- _Task requirements_
Please give the count of lines below with the string "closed" in them, and no other words.
*** Data for processing ***
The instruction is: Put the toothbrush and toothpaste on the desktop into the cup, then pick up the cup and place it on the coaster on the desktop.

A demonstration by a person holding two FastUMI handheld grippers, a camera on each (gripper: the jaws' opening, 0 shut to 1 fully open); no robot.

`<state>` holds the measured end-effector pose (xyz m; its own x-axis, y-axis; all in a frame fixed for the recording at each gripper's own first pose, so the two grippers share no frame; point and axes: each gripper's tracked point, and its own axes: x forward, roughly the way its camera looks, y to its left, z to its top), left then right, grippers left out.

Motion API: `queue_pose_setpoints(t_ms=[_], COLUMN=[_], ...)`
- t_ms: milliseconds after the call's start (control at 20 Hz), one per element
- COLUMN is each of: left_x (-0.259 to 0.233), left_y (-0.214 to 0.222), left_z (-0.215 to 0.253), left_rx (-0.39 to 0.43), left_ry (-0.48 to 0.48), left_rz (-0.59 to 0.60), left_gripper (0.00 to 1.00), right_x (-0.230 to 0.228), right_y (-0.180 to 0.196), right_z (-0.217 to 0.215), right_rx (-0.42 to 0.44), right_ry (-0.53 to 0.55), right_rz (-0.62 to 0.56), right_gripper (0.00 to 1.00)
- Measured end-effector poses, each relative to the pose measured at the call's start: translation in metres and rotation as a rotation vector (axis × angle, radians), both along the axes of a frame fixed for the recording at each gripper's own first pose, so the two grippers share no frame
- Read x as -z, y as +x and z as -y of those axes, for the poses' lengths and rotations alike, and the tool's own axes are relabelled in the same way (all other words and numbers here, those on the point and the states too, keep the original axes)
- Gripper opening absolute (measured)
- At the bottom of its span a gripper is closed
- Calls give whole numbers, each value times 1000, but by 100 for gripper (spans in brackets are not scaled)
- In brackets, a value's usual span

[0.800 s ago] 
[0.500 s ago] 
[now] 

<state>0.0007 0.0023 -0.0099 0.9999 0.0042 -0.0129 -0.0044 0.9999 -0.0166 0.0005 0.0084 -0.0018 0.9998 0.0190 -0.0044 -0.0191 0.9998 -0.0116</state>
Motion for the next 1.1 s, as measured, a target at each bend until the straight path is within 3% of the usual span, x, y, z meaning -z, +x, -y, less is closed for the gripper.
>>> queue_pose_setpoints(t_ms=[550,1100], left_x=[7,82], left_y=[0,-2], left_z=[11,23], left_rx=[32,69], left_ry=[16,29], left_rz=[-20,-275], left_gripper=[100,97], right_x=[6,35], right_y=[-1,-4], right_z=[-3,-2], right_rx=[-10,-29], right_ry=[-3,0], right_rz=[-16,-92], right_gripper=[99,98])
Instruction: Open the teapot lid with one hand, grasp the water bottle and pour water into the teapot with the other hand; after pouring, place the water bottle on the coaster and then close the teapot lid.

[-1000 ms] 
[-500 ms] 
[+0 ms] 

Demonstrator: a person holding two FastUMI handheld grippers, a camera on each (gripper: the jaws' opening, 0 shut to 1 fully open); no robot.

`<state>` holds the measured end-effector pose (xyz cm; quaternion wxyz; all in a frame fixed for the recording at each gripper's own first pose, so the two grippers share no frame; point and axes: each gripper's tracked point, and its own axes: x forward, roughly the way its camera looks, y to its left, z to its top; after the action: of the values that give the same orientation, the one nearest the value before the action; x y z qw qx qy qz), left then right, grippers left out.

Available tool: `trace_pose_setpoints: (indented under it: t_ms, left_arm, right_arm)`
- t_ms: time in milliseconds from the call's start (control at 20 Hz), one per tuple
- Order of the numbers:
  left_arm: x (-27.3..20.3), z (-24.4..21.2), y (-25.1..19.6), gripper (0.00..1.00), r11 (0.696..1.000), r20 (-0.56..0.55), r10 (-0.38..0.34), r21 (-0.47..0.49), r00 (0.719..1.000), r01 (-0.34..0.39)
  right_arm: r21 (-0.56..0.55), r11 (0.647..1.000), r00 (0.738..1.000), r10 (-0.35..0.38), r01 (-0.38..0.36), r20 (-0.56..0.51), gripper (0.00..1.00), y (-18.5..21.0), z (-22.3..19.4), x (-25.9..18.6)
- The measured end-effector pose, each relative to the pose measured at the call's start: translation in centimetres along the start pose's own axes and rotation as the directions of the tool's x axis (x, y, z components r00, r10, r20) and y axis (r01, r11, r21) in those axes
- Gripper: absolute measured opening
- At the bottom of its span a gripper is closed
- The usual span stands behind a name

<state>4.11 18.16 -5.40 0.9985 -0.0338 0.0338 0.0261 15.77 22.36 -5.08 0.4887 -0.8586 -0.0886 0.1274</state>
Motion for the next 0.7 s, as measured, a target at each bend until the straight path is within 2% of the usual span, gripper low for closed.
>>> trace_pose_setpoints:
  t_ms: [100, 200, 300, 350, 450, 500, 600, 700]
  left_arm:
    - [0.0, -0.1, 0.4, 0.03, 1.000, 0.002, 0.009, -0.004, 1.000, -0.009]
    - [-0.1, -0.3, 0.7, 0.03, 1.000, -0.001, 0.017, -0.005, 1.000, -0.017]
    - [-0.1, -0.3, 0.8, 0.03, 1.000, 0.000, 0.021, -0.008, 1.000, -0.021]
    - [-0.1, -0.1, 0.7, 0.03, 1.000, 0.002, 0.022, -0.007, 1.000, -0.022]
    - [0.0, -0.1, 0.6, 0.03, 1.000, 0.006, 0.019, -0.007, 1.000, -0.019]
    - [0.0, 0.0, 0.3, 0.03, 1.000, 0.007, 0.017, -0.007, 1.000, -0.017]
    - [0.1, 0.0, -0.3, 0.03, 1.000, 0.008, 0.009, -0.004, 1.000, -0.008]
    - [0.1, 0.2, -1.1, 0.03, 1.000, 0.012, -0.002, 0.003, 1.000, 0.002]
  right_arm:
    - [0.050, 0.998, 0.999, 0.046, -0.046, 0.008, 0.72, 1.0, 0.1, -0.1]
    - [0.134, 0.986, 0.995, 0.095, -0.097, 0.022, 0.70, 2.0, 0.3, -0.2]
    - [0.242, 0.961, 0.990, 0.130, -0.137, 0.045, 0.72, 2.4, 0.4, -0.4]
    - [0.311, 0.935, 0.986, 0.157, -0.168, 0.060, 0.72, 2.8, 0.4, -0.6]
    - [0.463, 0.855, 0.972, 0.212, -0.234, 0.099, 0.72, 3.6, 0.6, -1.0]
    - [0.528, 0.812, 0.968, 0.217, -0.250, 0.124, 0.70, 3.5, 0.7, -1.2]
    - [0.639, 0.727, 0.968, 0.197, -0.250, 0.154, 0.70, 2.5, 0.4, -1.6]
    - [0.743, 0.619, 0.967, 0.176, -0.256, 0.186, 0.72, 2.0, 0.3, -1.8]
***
- _Reply to the task_
4